Entré y cerré la puerta.

Luego, con la chaqueta a medio quitar y sentado en una silla, me descubrí cogiendo unos libros de una estantería situada sobre el equipo de música, una estantería donde no debían estar, y colocándolos donde correspondía. Después observé la habitación, y me sentí tenso, impaciente, insatisfecho con algo, aunque no sabía exactamente qué. No tardé en darme cuenta de que buscaba un punto de partida, y a la postre encontré uno en mi colección de casi cuatrocientos discos compactos de música clásica y jazz, que se hallaban desperdigados por todo el piso, algunos fuera de su caja y, por supuesto, sin ningún orden en particular.

Los dispuse por orden alfabético de una tacada, en un arrebato ininterrumpido. Los junté todos en el suelo en mitad del salón, los separé en dos pilas, cada una de las cuales subdividí en más categorías: swing, be-bop, fusión, barroco, ópera, etc. Luego ordené cada categoría por orden alfabético. Hampton, Hawkins, Herman. Schubert, Schumann, Smetana. Cuando terminé, vi que no cabían en ningún sitio, que no había espacio para cuatrocientos compactos, así que me puse a reubicar los muebles.

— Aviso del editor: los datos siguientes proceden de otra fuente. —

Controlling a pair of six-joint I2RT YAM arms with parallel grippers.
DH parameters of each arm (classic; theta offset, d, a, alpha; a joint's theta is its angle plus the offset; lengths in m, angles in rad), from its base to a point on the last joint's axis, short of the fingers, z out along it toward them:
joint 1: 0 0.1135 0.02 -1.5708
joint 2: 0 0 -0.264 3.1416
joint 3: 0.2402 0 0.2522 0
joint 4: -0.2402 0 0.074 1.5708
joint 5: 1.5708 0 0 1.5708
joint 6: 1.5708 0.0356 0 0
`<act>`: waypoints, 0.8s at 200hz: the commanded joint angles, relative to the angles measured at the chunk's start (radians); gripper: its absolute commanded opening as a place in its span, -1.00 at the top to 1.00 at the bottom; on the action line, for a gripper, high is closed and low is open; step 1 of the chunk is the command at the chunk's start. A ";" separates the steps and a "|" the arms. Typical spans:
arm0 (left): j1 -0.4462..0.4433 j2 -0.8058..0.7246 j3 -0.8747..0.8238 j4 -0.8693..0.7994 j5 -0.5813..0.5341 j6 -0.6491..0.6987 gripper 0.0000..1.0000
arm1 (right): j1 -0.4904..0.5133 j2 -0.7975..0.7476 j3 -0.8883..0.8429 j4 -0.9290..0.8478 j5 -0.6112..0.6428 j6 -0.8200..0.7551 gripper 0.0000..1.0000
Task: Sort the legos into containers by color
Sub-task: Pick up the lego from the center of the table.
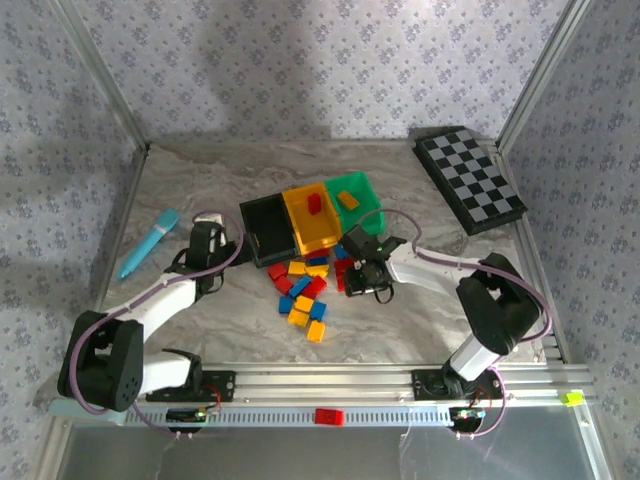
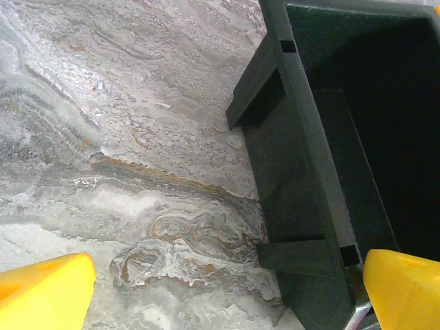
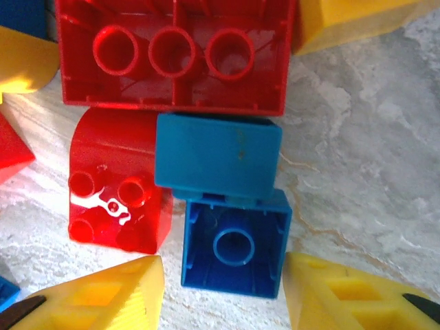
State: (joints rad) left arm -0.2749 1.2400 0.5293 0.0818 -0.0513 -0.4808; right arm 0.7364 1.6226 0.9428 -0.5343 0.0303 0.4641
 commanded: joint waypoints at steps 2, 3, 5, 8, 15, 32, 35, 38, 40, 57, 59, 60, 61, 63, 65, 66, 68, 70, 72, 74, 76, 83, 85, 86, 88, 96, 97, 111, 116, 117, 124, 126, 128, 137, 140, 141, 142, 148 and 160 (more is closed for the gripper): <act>0.006 -0.002 0.031 0.013 0.014 -0.007 -1.00 | 0.000 0.028 0.029 0.008 0.017 0.002 0.03; 0.006 -0.002 0.031 0.012 0.013 -0.007 -1.00 | 0.000 0.029 0.030 0.008 0.016 0.002 0.03; 0.006 -0.002 0.031 0.013 0.013 -0.007 -1.00 | 0.000 0.029 0.031 0.007 0.016 0.002 0.05; 0.006 -0.002 0.029 0.014 0.011 -0.007 -1.00 | 0.000 0.029 0.033 0.007 0.017 0.001 0.07; 0.006 0.001 0.031 0.014 0.009 -0.007 -0.99 | 0.002 0.029 0.033 0.009 0.019 -0.002 0.11; 0.006 0.004 0.032 0.012 0.017 -0.008 -1.00 | -0.001 0.029 0.031 0.007 0.024 -0.007 0.21; 0.007 0.003 0.032 0.013 0.019 -0.008 -0.99 | 0.000 0.029 0.031 0.006 0.025 -0.009 0.23; 0.007 0.003 0.032 0.013 0.019 -0.008 -0.99 | -0.003 0.029 0.031 0.004 0.026 -0.009 0.24; 0.007 0.003 0.032 0.012 0.019 -0.007 -1.00 | -0.002 0.028 0.031 0.002 0.027 -0.010 0.24; 0.006 0.001 0.031 0.013 0.011 -0.008 -1.00 | -0.002 0.018 0.036 -0.011 0.032 -0.013 0.25; 0.006 0.001 0.031 0.013 0.010 -0.007 -1.00 | -0.002 0.016 0.037 -0.012 0.033 -0.013 0.25; 0.006 0.001 0.031 0.013 0.010 -0.007 -1.00 | -0.002 0.015 0.036 -0.012 0.033 -0.013 0.25; 0.006 0.001 0.031 0.013 0.010 -0.007 -1.00 | -0.002 0.015 0.036 -0.013 0.033 -0.013 0.25; 0.006 0.001 0.032 0.012 0.010 -0.007 -1.00 | -0.002 0.013 0.035 -0.013 0.035 -0.013 0.24; 0.006 0.001 0.032 0.012 0.011 -0.007 -0.99 | -0.002 0.012 0.034 -0.013 0.036 -0.013 0.24; 0.006 0.001 0.032 0.012 0.011 -0.007 -0.99 | -0.002 0.011 0.033 -0.013 0.037 -0.013 0.24; 0.007 0.001 0.032 0.011 0.011 -0.007 -1.00 | -0.002 0.011 0.032 -0.013 0.038 -0.013 0.24; 0.007 0.001 0.033 0.010 0.011 -0.006 -1.00 | -0.003 0.011 0.031 -0.013 0.039 -0.013 0.23; 0.006 0.001 0.034 0.009 0.010 -0.006 -0.99 | -0.003 0.011 0.031 -0.013 0.039 -0.012 0.23; 0.007 0.001 0.034 0.008 0.010 -0.005 -1.00 | -0.004 0.011 0.031 -0.013 0.039 -0.012 0.21; 0.007 0.001 0.035 0.006 0.010 -0.005 -0.99 | -0.003 0.011 0.030 -0.013 0.040 -0.013 0.20; 0.006 0.000 0.035 0.005 0.009 -0.004 -0.99 | -0.004 0.018 0.031 -0.015 0.040 -0.013 0.17; 0.006 -0.001 0.034 0.006 0.007 -0.004 -0.99 | -0.003 0.021 0.032 -0.015 0.040 -0.013 0.16; 0.006 -0.002 0.034 0.006 0.007 -0.004 -0.99 | -0.002 0.023 0.033 -0.015 0.040 -0.013 0.16; 0.006 -0.002 0.034 0.006 0.006 -0.004 -1.00 | -0.002 0.026 0.035 -0.015 0.038 -0.013 0.15; 0.007 -0.004 0.032 0.006 0.001 -0.004 -1.00 | 0.000 0.038 0.041 -0.018 0.033 -0.013 0.13; 0.007 -0.004 0.032 0.006 0.001 -0.004 -1.00 | 0.000 0.040 0.042 -0.019 0.034 -0.013 0.13; 0.006 -0.002 0.032 0.006 0.003 -0.005 -0.99 | 0.011 0.054 0.055 -0.020 0.039 -0.013 0.10; 0.006 -0.001 0.033 0.007 0.006 -0.005 -1.00 | 0.016 0.060 0.057 -0.018 0.043 -0.012 0.10; 0.006 -0.001 0.033 0.006 0.007 -0.005 -1.00 | 0.016 0.060 0.058 -0.018 0.043 -0.012 0.10; 0.007 -0.001 0.034 0.007 0.008 -0.005 -1.00 | 0.021 0.067 0.063 -0.020 0.045 -0.011 0.09; 0.007 -0.001 0.033 0.006 0.008 -0.005 -1.00 | 0.021 0.070 0.065 -0.021 0.045 -0.011 0.09; 0.006 -0.001 0.033 0.007 0.008 -0.005 -1.00 | 0.023 0.071 0.066 -0.022 0.046 -0.012 0.10; 0.006 -0.002 0.032 0.007 0.003 -0.005 -0.99 | 0.024 0.077 0.073 -0.029 0.046 -0.013 0.11; 0.006 -0.001 0.032 0.007 0.002 -0.005 -1.00 | 0.024 0.078 0.074 -0.033 0.047 -0.014 0.13; 0.007 -0.001 0.032 0.006 0.000 -0.005 -1.00 | 0.024 0.077 0.075 -0.034 0.048 -0.014 0.13; 0.007 -0.001 0.032 0.006 0.001 -0.005 -1.00 | 0.024 0.077 0.075 -0.034 0.049 -0.015 0.14; 0.006 -0.001 0.032 0.006 0.001 -0.005 -1.00 | 0.024 0.076 0.076 -0.037 0.050 -0.018 0.18; 0.006 -0.002 0.034 0.003 0.004 -0.005 -0.99 | 0.024 0.066 0.075 -0.038 0.050 -0.021 0.24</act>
State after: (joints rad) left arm -0.2749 1.2400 0.5293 0.0814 -0.0490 -0.4808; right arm 0.7563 1.6733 1.0027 -0.5426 0.0502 0.4515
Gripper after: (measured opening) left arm 0.994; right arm 0.404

Moví el escritorio al otro lado del salón, con lo que creé una nueva zona de almacenamiento en la que podía colocar cajas de papeles que anteriormente ocupaban espacio en la estantería. Después utilicé ese espacio para guardar los discos. A continuación redistribuí varios elementos sueltos, una pequeña mesa que utilizaba para comer, una cajonera, el televisor y el video. Después de eso, coloqué de nuevo todos mis libros en las estanterías, y deseché unos ciento cincuenta, ediciones baratas de novela negra, terror y ciencia-ficción que jamás volvería a leer y de las que podía deshacerme con facilidad. Las metí en dos bolsas negras de plástico que saqué de un armario situado en el pasillo. Entonces cogí otra bolsa y empecé a revisar todos los papeles que descansaban sobre mi mesa y en los cajones. Me sentía bastante despiadado y tiré cosas que guardaba sin motivo aparente, objetos que, de haber fallecido, mi desafortunado albacea no habría dudado en desechar. ¿Qué podía hacer con ellos? ¿Qué iba a hacer con viejas cartas de amor, nóminas, facturas de gas y luz, amarillentos artículos mecanografiados que había dejado a medias, manuales de instrucciones de bienes de consumo que ya no poseía, panfletos de las vacaciones que no había disfrutado…? «Dios mío -pensé mientras embutía toda aquella basura en una bolsa-, la mierda que dejamos para que la clasifiquen otros.» No es que tuviese intención de morir, pero sentía un impulso abrumador de aliviar el desorden de mi apartamento. Y supongo que de mi vida también, porque entonces me dispuse a organizar mi material de trabajo: carpetas llenas de recortes de prensa, libros ilustrados, diapositivas y archivos informáticos. La idea subyacente era avanzar con el proyecto para terminarlo, y terminarlo para dejar espacio a otra cosa, algo más ambicioso tal vez.